# [TASK GOAL]
Repeat each entry. Keep every line exactly as it is.

# [DATA UNDER STUDY]
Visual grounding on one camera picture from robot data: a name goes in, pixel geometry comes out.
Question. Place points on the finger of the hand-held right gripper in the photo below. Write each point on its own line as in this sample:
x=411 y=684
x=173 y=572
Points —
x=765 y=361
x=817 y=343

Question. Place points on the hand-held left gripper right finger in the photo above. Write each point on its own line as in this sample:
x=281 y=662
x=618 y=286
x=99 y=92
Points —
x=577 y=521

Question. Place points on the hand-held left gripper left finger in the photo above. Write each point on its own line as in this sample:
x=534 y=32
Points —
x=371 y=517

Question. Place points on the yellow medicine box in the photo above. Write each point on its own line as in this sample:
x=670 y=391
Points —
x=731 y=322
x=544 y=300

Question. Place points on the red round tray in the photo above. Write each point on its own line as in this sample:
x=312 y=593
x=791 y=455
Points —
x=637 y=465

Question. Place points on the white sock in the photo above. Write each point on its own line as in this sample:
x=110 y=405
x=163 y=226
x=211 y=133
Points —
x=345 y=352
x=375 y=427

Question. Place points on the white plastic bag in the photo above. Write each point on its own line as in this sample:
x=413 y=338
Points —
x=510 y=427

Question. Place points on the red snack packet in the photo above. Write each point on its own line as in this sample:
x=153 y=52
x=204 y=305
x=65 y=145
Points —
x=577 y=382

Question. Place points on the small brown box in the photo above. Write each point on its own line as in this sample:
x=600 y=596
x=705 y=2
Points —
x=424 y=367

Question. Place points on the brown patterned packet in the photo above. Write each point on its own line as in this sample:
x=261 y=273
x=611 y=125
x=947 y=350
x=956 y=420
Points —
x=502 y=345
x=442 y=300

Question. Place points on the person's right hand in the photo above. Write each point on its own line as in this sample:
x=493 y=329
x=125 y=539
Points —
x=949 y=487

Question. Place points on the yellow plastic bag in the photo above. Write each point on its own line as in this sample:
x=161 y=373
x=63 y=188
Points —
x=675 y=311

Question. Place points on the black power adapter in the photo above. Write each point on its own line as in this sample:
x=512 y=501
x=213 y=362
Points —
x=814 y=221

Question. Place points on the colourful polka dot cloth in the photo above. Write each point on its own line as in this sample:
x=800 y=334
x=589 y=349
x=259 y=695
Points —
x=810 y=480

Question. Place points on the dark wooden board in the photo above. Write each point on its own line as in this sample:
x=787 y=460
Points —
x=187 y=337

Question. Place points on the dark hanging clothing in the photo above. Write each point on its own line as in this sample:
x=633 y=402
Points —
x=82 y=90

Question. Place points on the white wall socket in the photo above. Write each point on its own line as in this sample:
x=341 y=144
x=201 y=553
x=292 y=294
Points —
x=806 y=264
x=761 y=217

# [RESULT FOR THIS TASK]
Visual grounding on one camera picture from robot data: a name goes in, pixel geometry comes out.
Question. Place points on the finger of the hand-held right gripper in the photo below. Write each point on its own line as in this sample:
x=411 y=684
x=173 y=572
Points —
x=765 y=361
x=817 y=343

Question. Place points on the hand-held left gripper right finger in the photo above. Write each point on its own line as in this sample:
x=281 y=662
x=618 y=286
x=99 y=92
Points —
x=577 y=521

Question. Place points on the hand-held left gripper left finger in the photo above. Write each point on its own line as in this sample:
x=534 y=32
Points —
x=371 y=517

Question. Place points on the yellow medicine box in the photo above. Write each point on its own line as in this sample:
x=670 y=391
Points —
x=731 y=322
x=544 y=300

Question. Place points on the red round tray in the photo above. Write each point on its own line as in this sample:
x=312 y=593
x=791 y=455
Points —
x=637 y=465

Question. Place points on the white sock in the photo above. Write each point on its own line as in this sample:
x=110 y=405
x=163 y=226
x=211 y=133
Points —
x=345 y=352
x=375 y=427

Question. Place points on the white plastic bag in the photo above. Write each point on its own line as in this sample:
x=413 y=338
Points —
x=510 y=427

Question. Place points on the red snack packet in the photo above. Write each point on its own line as in this sample:
x=153 y=52
x=204 y=305
x=65 y=145
Points —
x=577 y=382

Question. Place points on the small brown box in the photo above. Write each point on its own line as in this sample:
x=600 y=596
x=705 y=2
Points —
x=424 y=367

Question. Place points on the brown patterned packet in the photo above. Write each point on its own line as in this sample:
x=261 y=273
x=611 y=125
x=947 y=350
x=956 y=420
Points —
x=502 y=345
x=442 y=300

Question. Place points on the person's right hand in the photo above. Write each point on its own line as in this sample:
x=493 y=329
x=125 y=539
Points —
x=949 y=487

Question. Place points on the yellow plastic bag in the photo above. Write each point on its own line as in this sample:
x=161 y=373
x=63 y=188
Points —
x=675 y=311

Question. Place points on the black power adapter in the photo above. Write each point on its own line as in this sample:
x=512 y=501
x=213 y=362
Points —
x=814 y=221

Question. Place points on the colourful polka dot cloth in the photo above. Write each point on its own line as in this sample:
x=800 y=334
x=589 y=349
x=259 y=695
Points —
x=810 y=480

Question. Place points on the dark wooden board in the photo above. Write each point on its own line as in this sample:
x=787 y=460
Points —
x=187 y=337

Question. Place points on the dark hanging clothing in the photo above. Write each point on its own line as in this sample:
x=633 y=402
Points —
x=82 y=90

Question. Place points on the white wall socket in the photo above. Write each point on its own line as in this sample:
x=341 y=144
x=201 y=553
x=292 y=294
Points —
x=806 y=264
x=761 y=217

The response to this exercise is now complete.